Culminada la primera etapa de acuerdos entre los partidos políticos, la semana pasada académicos y académicas de distintos centros universitarios fueron convocados por el MI. Tampoco en esta oportunidad el escenario fue el más auspicioso. El responsable de conducir esos diálogos, Diego Sanjurjo, hizo una serie de afirmaciones poco felices sobre la Universidad de la República (Udelar) y sobre el tipo de conocimiento que allí se produce. Por distintos lugares, aseguró que en la Facultad de Ciencias Sociales se registra un déficit intolerable de pluralidad y que toda la producción académica sobre la violencia y el delito no hace más que endilgarles las culpas a las desigualdades de poder y al capitalismo. A cambio, lo que se propone no es especialmente revelador: América Latina como espacio «atrasado», el delito como producto de decisiones racionales individuales, la necesidad de entender cómo piensan «los delincuentes», que para evitar los desmadres de la violencia y los delitos hay que reprimir con toda la fuerza de la ley, etcétera. Entre los lugares comunes y los prejuicios, estas afirmaciones contra la Udelar se inscriben en las viejas ofensivas de la derecha y del liberalismo conservador. Son poco originales desde el punto de vista político y escasamente rigurosas desde el punto de vista académico. La agresividad política y la invisibilización académica de los demás es una estrategia elemental de quienes buscan obtener posiciones y producir efectos monopólicos dentro de un campo.
Sin embargo, a pesar de esas declaraciones públicas hostiles, y según lo que hemos podido conversar con algunos colegas, los intercambios fueron positivos y cada una de las medidas de la Estrategia de seguridad integral y preventiva pudo ser puesta en perspectiva. La Udelar marcó una posición firme y dejó abiertos espacios de colaboración. Más allá de valoraciones epistemológicas, y de vaticinios sobre lo que el gobierno pueda efectivamente hacer con esta Estrategia (que no será mucho, dicho sea de paso), queremos insistir sobre cinco asuntos que consideramos fundamentales para el debate programático y para la orientación de la investigación sustantiva.

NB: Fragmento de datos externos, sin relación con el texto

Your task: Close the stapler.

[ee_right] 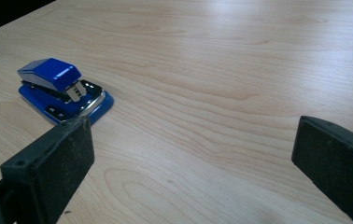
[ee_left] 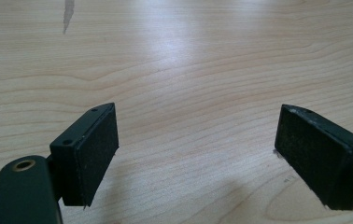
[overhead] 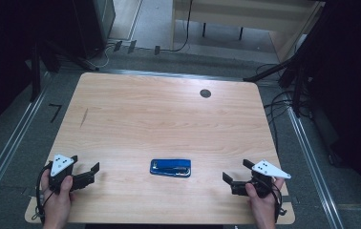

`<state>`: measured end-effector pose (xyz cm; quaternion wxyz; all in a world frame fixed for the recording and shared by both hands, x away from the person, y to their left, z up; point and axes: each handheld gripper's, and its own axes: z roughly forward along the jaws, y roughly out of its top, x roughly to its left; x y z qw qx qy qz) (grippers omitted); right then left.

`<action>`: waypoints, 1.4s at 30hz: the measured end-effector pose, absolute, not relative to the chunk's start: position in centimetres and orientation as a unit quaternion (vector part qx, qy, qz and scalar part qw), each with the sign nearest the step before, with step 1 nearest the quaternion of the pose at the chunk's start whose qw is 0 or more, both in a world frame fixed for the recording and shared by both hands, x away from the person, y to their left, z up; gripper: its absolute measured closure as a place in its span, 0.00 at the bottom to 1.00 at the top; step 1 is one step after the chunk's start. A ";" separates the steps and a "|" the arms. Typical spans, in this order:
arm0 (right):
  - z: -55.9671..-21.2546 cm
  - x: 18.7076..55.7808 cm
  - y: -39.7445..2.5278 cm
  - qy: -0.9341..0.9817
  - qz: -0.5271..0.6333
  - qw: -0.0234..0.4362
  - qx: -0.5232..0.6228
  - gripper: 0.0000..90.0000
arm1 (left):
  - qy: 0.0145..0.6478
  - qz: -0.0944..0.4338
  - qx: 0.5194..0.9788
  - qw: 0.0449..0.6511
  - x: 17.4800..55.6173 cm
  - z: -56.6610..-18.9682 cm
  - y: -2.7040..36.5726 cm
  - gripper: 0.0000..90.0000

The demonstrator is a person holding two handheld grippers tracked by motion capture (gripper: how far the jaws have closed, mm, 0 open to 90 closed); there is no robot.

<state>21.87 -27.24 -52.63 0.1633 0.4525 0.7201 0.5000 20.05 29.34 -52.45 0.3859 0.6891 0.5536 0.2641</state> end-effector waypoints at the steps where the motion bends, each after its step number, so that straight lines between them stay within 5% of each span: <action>1: -52.7 21.8 -27.5 0.720 0.500 0.164 0.452 0.00 | 0.554 0.264 0.689 0.386 20.0 -52.5 29.3 0.16; 42: -55.2 18.8 -39.2 0.667 0.473 0.189 0.543 0.00 | 0.553 0.264 0.691 0.384 20.1 -52.5 29.3 0.16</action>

En primer lugar, una política de seguridad debe asumir una perspectiva sistémica. Cuando se habla de integralidad o de multidimensionalidad se debe aludir a las distintas funciones que hay que cumplir (prevención, control, sanción, rehabilitación, reinserción, reparación) y al entramado de actores y estrategias que hay que desplegar. El punto no es quedarse con formulaciones abstractas que hablan del equilibrio entre la prevención y la represión (una forma vacía para dar señales a varios públicos demandantes), entre otras razones, porque hoy en día el campo de la seguridad está completamente dominado por la racionalidad del control, la represión y el encierro, y porque, además, las ideas de prevención tienen que tener un impulso conceptual y un lugar de prioridad funcional tanto como las políticas de integración social. Hasta que eso no se formule con claridad y se ejecute con esfuerzo y precisión, los equilibrios actuales no se van a modificar y lo único que tendremos son discursos de autopromoción para figuras con pretensiones de carrera política.

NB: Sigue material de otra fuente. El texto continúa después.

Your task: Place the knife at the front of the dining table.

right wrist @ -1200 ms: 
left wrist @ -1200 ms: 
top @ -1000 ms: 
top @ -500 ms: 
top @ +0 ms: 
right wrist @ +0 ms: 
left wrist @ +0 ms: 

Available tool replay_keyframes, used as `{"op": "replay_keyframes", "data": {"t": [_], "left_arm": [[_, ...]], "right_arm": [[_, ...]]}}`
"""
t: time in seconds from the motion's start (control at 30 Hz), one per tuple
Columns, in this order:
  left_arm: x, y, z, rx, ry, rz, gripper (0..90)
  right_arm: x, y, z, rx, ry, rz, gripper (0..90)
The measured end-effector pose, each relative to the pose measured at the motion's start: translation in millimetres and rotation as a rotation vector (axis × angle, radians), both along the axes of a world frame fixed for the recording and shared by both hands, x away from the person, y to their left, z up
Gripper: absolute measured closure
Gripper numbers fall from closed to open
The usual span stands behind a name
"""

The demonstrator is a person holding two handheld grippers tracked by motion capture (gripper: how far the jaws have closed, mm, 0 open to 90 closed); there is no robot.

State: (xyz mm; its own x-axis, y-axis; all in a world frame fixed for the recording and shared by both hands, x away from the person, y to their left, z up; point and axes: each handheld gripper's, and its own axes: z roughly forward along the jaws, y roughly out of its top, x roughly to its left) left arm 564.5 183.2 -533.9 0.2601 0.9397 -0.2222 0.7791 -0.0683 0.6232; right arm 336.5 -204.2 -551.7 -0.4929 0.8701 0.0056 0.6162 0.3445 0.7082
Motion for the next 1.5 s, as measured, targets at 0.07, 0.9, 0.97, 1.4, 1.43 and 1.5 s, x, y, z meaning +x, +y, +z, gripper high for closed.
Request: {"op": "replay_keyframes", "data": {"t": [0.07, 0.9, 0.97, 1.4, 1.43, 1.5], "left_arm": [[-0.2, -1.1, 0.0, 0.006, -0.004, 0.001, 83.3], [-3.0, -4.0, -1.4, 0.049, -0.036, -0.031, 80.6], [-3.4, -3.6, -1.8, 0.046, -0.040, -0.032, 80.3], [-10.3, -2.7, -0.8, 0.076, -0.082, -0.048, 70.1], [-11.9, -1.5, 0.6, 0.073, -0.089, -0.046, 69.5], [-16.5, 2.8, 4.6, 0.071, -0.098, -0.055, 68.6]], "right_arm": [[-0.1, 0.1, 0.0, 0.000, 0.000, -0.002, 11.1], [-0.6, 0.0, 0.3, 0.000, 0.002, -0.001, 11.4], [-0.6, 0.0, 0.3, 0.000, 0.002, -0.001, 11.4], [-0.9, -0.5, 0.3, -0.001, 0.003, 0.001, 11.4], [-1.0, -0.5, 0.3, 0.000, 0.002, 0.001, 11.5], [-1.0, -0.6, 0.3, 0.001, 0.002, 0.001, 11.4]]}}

Si esto es acertado, tenemos como segundo asunto una estructura del gobierno de la seguridad que debe transformarse completamente. Hoy se piensa en una estrategia integral, pero no hay espacio institucional real para sostenerla. En su momento, en 2008, se creó la Dirección de Convivencia y Seguridad Ciudadana para nuclear distintos proyectos preventivos. Tal vez esta sea una buena oportunidad para repensar ese espacio, luego de conducciones que lo desnaturalizaron por completo. O bien se impulsa una secretaría de seguridad y prevención a nivel de Presidencia o se opta por una reforma completa del propio MI que haga lugar para el cumplimiento autónomo de tres funciones esenciales: la prevención, el control y la reinserción de las personas privadas de libertad. Las políticas de seguridad tienen estructuras de conducción muy débiles, sin marcos programáticos y legales que las apuntalen ante el peso real de las corporaciones armadas.

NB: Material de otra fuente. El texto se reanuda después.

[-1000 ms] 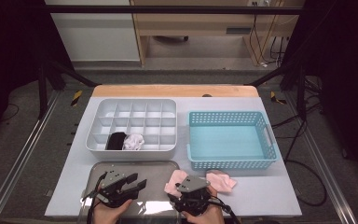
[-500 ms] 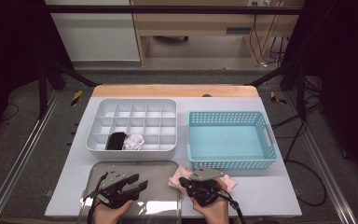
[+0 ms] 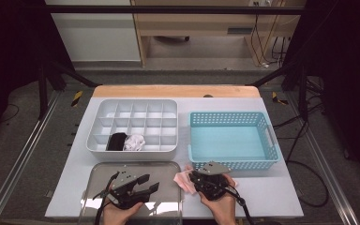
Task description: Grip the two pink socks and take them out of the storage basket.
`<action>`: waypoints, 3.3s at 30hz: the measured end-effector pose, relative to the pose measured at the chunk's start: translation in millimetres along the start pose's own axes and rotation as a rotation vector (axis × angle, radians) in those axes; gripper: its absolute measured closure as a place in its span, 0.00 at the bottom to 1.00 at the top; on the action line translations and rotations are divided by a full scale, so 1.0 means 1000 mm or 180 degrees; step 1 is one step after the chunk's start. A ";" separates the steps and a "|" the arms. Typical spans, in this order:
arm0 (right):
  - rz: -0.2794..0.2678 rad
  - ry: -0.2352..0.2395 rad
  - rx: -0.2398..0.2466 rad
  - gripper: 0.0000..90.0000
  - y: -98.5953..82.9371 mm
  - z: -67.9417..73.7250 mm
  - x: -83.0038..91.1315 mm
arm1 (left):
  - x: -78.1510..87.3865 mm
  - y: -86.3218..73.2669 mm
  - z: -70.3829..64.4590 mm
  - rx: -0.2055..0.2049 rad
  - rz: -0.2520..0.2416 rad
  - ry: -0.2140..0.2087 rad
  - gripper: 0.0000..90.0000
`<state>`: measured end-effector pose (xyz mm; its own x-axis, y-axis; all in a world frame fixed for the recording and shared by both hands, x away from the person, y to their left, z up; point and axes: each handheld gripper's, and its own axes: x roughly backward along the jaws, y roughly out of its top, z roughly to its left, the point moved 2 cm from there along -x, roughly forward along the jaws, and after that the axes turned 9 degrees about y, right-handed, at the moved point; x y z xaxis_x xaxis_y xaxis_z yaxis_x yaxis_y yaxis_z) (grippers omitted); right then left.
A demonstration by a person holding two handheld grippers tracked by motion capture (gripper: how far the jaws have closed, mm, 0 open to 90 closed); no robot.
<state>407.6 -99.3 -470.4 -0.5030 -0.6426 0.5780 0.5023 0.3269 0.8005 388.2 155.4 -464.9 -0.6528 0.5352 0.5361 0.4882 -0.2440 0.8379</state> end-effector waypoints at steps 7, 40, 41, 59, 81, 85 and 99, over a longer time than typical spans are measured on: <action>-0.0226 0.0081 0.0003 0.66 -0.001 -0.009 0.021 | -0.024 0.017 -0.020 -0.0080 0.0047 -0.0058 0.52; -0.0070 0.0219 -0.0070 0.67 -0.008 -0.013 0.012 | 0.004 0.006 0.003 0.0048 0.0336 -0.0200 0.95; -0.0055 0.0233 -0.0059 0.67 -0.007 -0.012 0.011 | 0.005 0.005 0.008 0.0071 0.0395 -0.0170 0.95; 0.0285 0.0244 -0.0025 0.70 -0.009 -0.004 -0.028 | -0.002 -0.024 0.021 0.0225 0.0401 0.0191 0.50; 0.0363 0.0399 -0.0168 0.96 -0.019 0.002 0.012 | -0.016 -0.007 0.018 0.0149 0.0434 0.0134 0.91; 0.0424 0.0306 -0.0143 0.88 -0.022 -0.005 0.008 | -0.015 -0.009 0.018 0.0215 0.0355 0.0212 0.60; 0.0240 0.0152 -0.0132 0.74 -0.021 -0.011 0.005 | -0.022 -0.018 -0.011 0.0068 0.0475 0.0171 0.65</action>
<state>402.4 -117.5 -485.8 -0.4290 -0.6499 0.6273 0.5667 0.3471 0.7472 387.4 139.7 -490.4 -0.6017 0.4501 0.6598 0.5941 -0.2999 0.7464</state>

Esto nos conduce a un tercer asunto decisivo. La Policía y la política criminal que el país ha trazado desde hace más de tres décadas deben ser transformadas. Se ha impuesto un modelo global que apuesta al encarcelamiento y a la represión selectiva como pauta hegemónica de actuación. Mientras que ciertos discursos sostienen que el delito crece cuando se relajan los criterios de dureza represiva que deben imperar, hay razones suficientes para pensar exactamente lo inverso: los problemas de fondo se mantienen inalterados por la lógica interna de una política que ha sido aplicada casi sin excepciones por gobiernos de distinto signo. La Policía es un actor limitado, en términos de capacidades, para reducir de forma sostenible el delito, pero no deja de ser una pieza muy relevante en términos de producción de orden social. Por eso es imprescindible una transformación democrática de sus formas de actuación y de construcción de legitimidad. Por otro lado, las políticas criminales solo han priorizado la incapacitación de amplios sectores sociales marcados por la precariedad socioeconómica y eso ha tenido profundas consecuencias criminógenas. La cárcel contiene temporalmente, pero, a la larga, potencia el delito.
Una mirada territorial ayudaría a comprender mejor esto que señalamos. Pensar desde lo local y desde lo situado permite observar conexiones de fenómenos que, desde las miradas centrales, desde los a priori discursivos o desde abstractos criterios de racionalidad, se pierden por completo. Una microsociología densa y profunda sobre estos asuntos es una de las deudas más relevantes que todavía tenemos. Esa opción nos ayudaría a entender mejor las formas más adecuadas de gobiernos descentralizados con capacidad efectiva para impactar en los problemas de fondo de los territorios.
El último punto se relaciona con la necesidad de construir un espacio de conocimiento sectorial que promueva la investigación de base, multiplique el trabajo de extensión y habilite una discusión pública enriquecida. El Estado y sus instituciones tienen una responsabilidad fundamental en ese sentido, y hasta ahora el balance es desfavorable, no solo por la falta de consolidación de algunos instrumentos esenciales, sino, además, por las desconfianzas y los prejuicios que obstaculizan estrategias virtuosas que solo son funcionales a las lógicas extractivistas, a las inercias burocráticas o a los esquemas de negocios puntuales entre algunos académicos y contrapartes circunstanciales.
La Udelar también tiene un rol muy relevante en este terreno. La acumulación académica, la capacidad de reflexión y la potencia crítica en un área de consensos difíciles tienen que escalar hacia un proyecto más ambicioso en el cumplimiento integral de las funciones universitarias. Abrir estos problemas a los desafíos de la enseñanza (que no es lo mismo que tener posgrados en criminología), priorizar investigaciones y desplegar estrategias territoriales de extensión requiere un esfuerzo de articulación que vale la pena emprender para que la universidad fortalezca sus capacidades de aporte e interlocución.